= WHAT NEEDS TO BE DONE =
Return the listing that follows exactly, with no pictures included.

#### PROVIDED DATA ####

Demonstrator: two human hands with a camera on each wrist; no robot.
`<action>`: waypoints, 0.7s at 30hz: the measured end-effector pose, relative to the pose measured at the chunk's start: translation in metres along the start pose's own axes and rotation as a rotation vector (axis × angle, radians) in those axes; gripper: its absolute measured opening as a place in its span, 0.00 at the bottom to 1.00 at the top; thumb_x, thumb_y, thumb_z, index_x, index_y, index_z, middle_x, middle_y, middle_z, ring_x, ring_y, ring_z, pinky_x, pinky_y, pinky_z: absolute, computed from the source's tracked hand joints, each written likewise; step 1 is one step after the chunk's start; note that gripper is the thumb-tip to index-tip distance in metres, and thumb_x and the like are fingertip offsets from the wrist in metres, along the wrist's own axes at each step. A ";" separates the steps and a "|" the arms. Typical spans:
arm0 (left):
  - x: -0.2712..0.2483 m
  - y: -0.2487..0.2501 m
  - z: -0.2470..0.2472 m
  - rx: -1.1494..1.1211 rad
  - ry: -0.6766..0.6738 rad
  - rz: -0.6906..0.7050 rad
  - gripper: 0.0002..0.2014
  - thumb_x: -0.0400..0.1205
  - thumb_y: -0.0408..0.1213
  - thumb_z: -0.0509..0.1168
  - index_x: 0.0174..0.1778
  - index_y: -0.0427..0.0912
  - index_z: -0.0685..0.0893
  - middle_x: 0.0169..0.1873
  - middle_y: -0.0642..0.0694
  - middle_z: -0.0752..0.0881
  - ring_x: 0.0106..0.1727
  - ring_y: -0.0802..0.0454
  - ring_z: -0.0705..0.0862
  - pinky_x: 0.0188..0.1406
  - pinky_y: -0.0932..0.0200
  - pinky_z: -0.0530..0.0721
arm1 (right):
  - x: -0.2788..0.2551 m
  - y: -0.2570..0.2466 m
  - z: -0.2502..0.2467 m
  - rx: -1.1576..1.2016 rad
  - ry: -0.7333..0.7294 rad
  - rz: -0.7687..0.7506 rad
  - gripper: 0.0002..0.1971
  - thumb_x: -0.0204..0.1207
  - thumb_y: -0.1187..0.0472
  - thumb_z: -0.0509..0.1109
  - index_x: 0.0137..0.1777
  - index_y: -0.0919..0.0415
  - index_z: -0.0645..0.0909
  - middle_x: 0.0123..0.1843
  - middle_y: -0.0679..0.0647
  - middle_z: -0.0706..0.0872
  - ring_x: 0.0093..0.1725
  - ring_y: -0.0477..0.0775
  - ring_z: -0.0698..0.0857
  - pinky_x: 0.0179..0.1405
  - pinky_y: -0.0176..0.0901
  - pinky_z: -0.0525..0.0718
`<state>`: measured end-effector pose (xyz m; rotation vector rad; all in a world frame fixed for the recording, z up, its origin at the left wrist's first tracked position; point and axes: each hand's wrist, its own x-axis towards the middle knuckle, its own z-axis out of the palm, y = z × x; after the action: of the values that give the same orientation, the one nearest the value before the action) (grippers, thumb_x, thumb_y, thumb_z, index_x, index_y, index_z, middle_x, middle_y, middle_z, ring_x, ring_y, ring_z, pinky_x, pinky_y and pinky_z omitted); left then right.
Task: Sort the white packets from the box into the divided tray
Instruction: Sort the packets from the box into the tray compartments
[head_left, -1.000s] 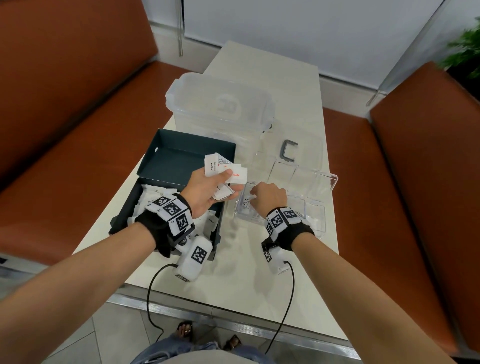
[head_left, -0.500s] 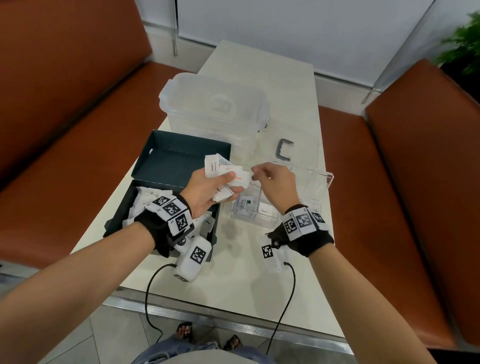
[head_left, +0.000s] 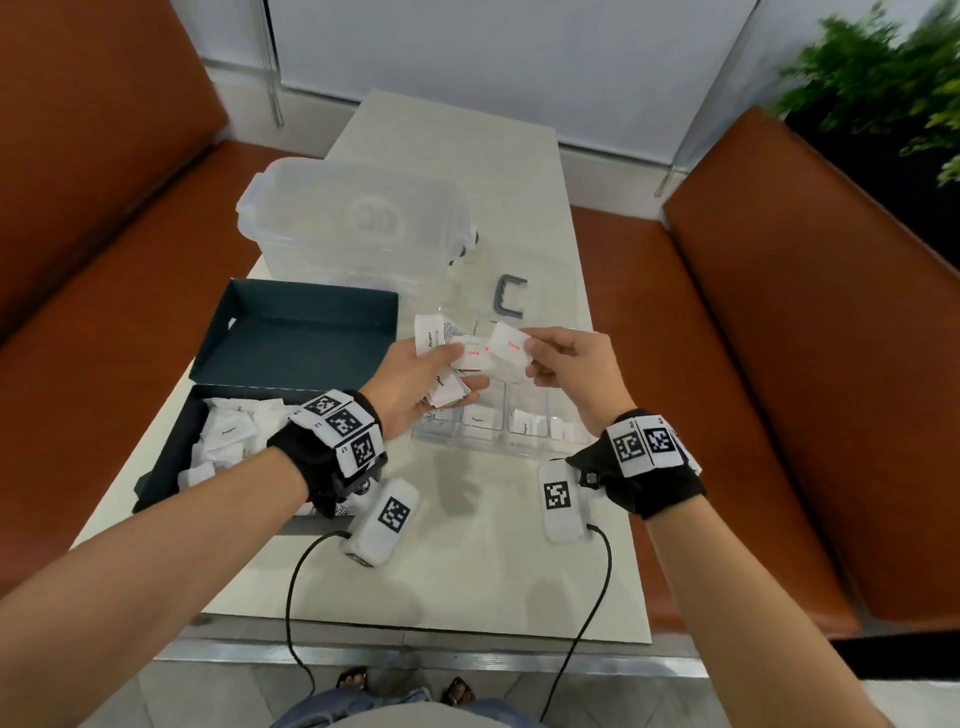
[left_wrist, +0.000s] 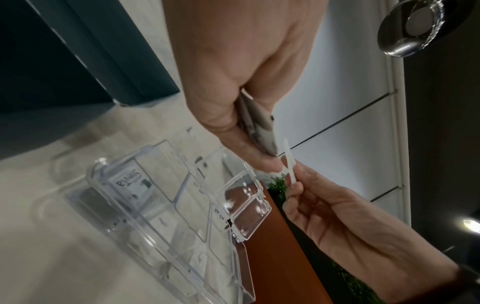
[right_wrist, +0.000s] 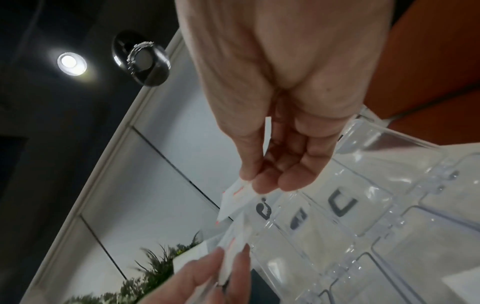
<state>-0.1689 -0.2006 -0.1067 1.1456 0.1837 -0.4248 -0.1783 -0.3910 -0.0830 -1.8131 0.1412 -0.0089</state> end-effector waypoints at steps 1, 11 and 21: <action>0.001 -0.002 0.003 0.009 -0.011 0.008 0.07 0.85 0.30 0.64 0.59 0.36 0.81 0.51 0.34 0.89 0.45 0.39 0.92 0.33 0.54 0.89 | -0.003 0.001 -0.002 0.043 -0.033 0.012 0.11 0.79 0.70 0.68 0.60 0.69 0.85 0.36 0.58 0.86 0.31 0.47 0.82 0.36 0.36 0.85; 0.004 -0.014 0.034 0.068 -0.099 0.027 0.11 0.85 0.35 0.64 0.60 0.33 0.82 0.51 0.33 0.90 0.44 0.39 0.92 0.32 0.54 0.90 | -0.005 0.014 -0.021 -0.093 0.012 0.097 0.08 0.74 0.65 0.76 0.50 0.68 0.87 0.35 0.55 0.88 0.30 0.45 0.86 0.34 0.36 0.85; 0.007 -0.008 0.038 0.183 -0.173 0.079 0.09 0.84 0.36 0.66 0.53 0.33 0.85 0.45 0.36 0.91 0.40 0.41 0.92 0.31 0.52 0.90 | -0.004 0.013 -0.039 -0.270 -0.008 0.054 0.09 0.70 0.57 0.79 0.41 0.65 0.89 0.33 0.52 0.90 0.30 0.42 0.88 0.31 0.31 0.85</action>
<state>-0.1690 -0.2398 -0.1004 1.2842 -0.0529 -0.4754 -0.1862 -0.4311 -0.0864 -2.0779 0.1928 0.0585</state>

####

= RESPONSE FOR THIS EXERCISE =
Demonstrator: two human hands with a camera on each wrist; no robot.
`<action>`: waypoints, 0.7s at 30hz: the measured end-effector pose, relative to the pose measured at the chunk's start: translation in metres along the start pose's own axes and rotation as a rotation vector (axis × angle, radians) in those axes; gripper: its absolute measured opening as a place in its span, 0.00 at the bottom to 1.00 at the top; thumb_x, thumb_y, thumb_z, index_x, index_y, index_z, middle_x, middle_y, middle_z, ring_x, ring_y, ring_z, pinky_x, pinky_y, pinky_z: absolute, computed from the source's tracked hand joints, each written likewise; step 1 is one step after the chunk's start; note that gripper is the thumb-tip to index-tip distance in metres, and thumb_x and the like are fingertip offsets from the wrist in metres, along the wrist's own axes at each step. A ";" separates the steps and a "|" the arms. Typical spans:
arm0 (left):
  - x: -0.2712..0.2483 m
  - y: -0.2487..0.2501 m
  - z: -0.2470..0.2472 m
  - rx: -1.1494..1.1211 rad
  - ry: -0.6766..0.6738 rad
  - rz: -0.6906..0.7050 rad
  - gripper: 0.0002..0.2014
  - thumb_x: -0.0400..0.1205
  - thumb_y: -0.0408..0.1213
  - thumb_z: -0.0509..0.1168
  - index_x: 0.0174..0.1778
  - index_y: -0.0427..0.0912
  - index_z: -0.0685..0.0893
  - middle_x: 0.0169..0.1873
  - middle_y: -0.0642..0.0694
  - middle_z: -0.0752..0.0881
  - ring_x: 0.0106..0.1727
  - ring_y: -0.0802..0.0454
  - ring_z: -0.0705..0.0862
  - pinky_x: 0.0188..0.1406
  - pinky_y: -0.0932..0.0200
  - pinky_z: -0.0530..0.0721
arm1 (right):
  - x: -0.2788..0.2551 m
  - y: -0.2570..0.2466 m
  - z: -0.2502..0.2467 m
  - rx: -1.1576..1.2016 rad
  - ry: -0.7333..0.7294 rad
  - rz: -0.7687..0.7506 rad
  - gripper: 0.0002..0.1971
  - thumb_x: -0.0204..0.1207
  - thumb_y: -0.1187..0.0472
  - thumb_z: -0.0509..0.1109
  - index_x: 0.0137..0.1777
  - index_y: -0.0919..0.0415
  - index_z: -0.0645..0.0909
  - middle_x: 0.0123..0.1843
  - middle_y: -0.0679..0.0647
  - middle_z: -0.0706..0.0872
  - ring_x: 0.0093..0.1725
  - ring_y: -0.0477..0.0775
  - ring_z: -0.0698..0.0857
  - pinky_x: 0.0179..0.1405
  - pinky_y: -0.0176..0.0901
  - pinky_z: -0.0525..0.0718
`<state>`: measured end-effector pose (xyz m; rotation vector rad; all in a world frame fixed for the recording, z up, its origin at the left wrist's first tracked position; point and axes: each hand's wrist, its own x-axis towards the middle knuckle, its own z-axis out of the palm, y = z × x; after the action: of the values that give the same orientation, the one nearest the value before the action) (grippers, thumb_x, thumb_y, thumb_z, index_x, index_y, index_z, middle_x, middle_y, middle_z, ring_x, ring_y, ring_z, pinky_x, pinky_y and pinky_z omitted); left then right.
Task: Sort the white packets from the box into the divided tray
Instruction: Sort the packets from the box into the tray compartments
[head_left, -1.000s] 
[head_left, -0.500s] 
[head_left, +0.000s] 
[left_wrist, +0.000s] 
[right_wrist, +0.000s] 
<state>-0.1689 -0.2006 -0.1067 1.1456 0.1837 -0.4248 -0.1783 -0.3910 -0.0830 -1.8131 0.1412 -0.0089</state> end-effector waypoints at steps 1, 11 and 21: <action>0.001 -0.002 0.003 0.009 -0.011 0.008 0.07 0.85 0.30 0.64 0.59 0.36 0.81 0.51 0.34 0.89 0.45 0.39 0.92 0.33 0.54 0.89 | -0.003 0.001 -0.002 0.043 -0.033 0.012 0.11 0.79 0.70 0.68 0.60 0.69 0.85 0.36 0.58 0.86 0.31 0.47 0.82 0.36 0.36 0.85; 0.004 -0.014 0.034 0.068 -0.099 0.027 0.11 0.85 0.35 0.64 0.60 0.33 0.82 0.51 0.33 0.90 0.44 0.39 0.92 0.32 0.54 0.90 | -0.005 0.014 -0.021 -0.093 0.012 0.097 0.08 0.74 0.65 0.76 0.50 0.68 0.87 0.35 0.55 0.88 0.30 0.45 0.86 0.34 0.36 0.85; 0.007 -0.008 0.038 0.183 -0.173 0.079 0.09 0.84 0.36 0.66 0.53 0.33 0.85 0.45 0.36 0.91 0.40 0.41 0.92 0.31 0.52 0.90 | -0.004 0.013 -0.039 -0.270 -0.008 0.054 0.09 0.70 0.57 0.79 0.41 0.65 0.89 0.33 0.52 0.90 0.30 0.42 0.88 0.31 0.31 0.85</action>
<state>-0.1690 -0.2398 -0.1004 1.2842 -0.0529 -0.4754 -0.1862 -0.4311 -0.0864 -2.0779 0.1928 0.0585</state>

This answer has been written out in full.